To better understand the determinants of the RVEF, the correlations of the RVEF with different hemodynamic variables were assessed. The RVEF was weakly correlated with the hemodynamic variables associated with RV overload (mPAP, PVR, and right atrial pressure) and RV function (CO and stroke volume). Furthermore, the RVEF was better correlated with the RV end-systolic volume than to the RV end-diastolic volume. Studies demonstrating increased levels of brain natriuretic peptide (BNP) in patients with PH also support the presence of increased cardiac wall stress associated with RV overload [26]. These data support the concept that RVEF is a reflection of both: the RV overload and the myocardial response to it.

The fact that the RVEF also reflects this myocardial involvement in its measurements reinforces the concept that the RVEF has prognostic importance beyond its association with the hemodynamic profile [5]. The recognition of the importance of RV function in PH might be relevant for the treatment of PH because new drugs aiming to treat RV might be used [27, 28]. It is important to emphasize that even though surrogate markers of RV function maybe important in clinical practice because they are less time consuming, thus facilitating their use in the follow-up assessment of PH patients, measurements of RV volumes and RVEF remain important to better understand many of the aspects associated with disease progression, particularly the RV remodeling process.

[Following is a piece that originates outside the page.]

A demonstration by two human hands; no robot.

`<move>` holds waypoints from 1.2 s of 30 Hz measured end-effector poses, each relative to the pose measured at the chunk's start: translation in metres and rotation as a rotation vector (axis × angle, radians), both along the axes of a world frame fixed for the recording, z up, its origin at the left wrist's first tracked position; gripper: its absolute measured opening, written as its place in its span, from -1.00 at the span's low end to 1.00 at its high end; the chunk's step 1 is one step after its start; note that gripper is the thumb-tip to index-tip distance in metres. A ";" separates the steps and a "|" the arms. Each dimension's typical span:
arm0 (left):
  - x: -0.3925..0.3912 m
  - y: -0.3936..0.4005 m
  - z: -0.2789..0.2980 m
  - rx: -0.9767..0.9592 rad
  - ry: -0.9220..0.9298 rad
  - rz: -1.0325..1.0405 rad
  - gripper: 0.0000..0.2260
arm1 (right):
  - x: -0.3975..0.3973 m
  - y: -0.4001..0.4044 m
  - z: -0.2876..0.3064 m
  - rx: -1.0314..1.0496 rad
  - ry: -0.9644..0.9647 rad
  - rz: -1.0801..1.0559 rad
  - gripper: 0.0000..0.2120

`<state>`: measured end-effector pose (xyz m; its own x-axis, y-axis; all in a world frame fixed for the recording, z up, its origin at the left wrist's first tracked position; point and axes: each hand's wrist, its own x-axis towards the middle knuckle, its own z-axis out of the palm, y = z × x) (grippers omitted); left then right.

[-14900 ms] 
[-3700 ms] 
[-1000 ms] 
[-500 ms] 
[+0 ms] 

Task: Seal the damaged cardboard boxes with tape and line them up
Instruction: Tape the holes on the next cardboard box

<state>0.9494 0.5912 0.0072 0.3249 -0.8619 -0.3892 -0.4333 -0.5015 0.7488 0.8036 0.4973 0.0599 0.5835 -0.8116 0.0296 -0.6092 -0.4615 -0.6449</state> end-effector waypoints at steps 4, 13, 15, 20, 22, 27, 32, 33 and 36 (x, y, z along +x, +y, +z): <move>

Our study has limitations that must be acknowledged. The study was conducted in a single center, with a potential selection bias. Right heart catheterization was not performed at the same time as CMR for technical reasons. Despite the 72 h delay, the heart rates measured during both exams were similar, reflecting essentially the same basal conditions. The CMRs were reviewed by a single expert radiologist, therefore reproducibility could not be evaluated; nevertheless, high interobserver agreement in RV function measurements through CMR has been previously demonstrated [6, 13, 29]. Furthermore, the inclusion of patients with PAH and CTEPH limits the extrapolation of our findings to other forms of PH.

In conclusion, our study demonstrated that the RVFAC, assessed by CMR, is a good index of RV function in PAH and CTEPH patients, performing better than the TAPSE in predicting severe RV dysfunction, independent of the hemodynamic severity.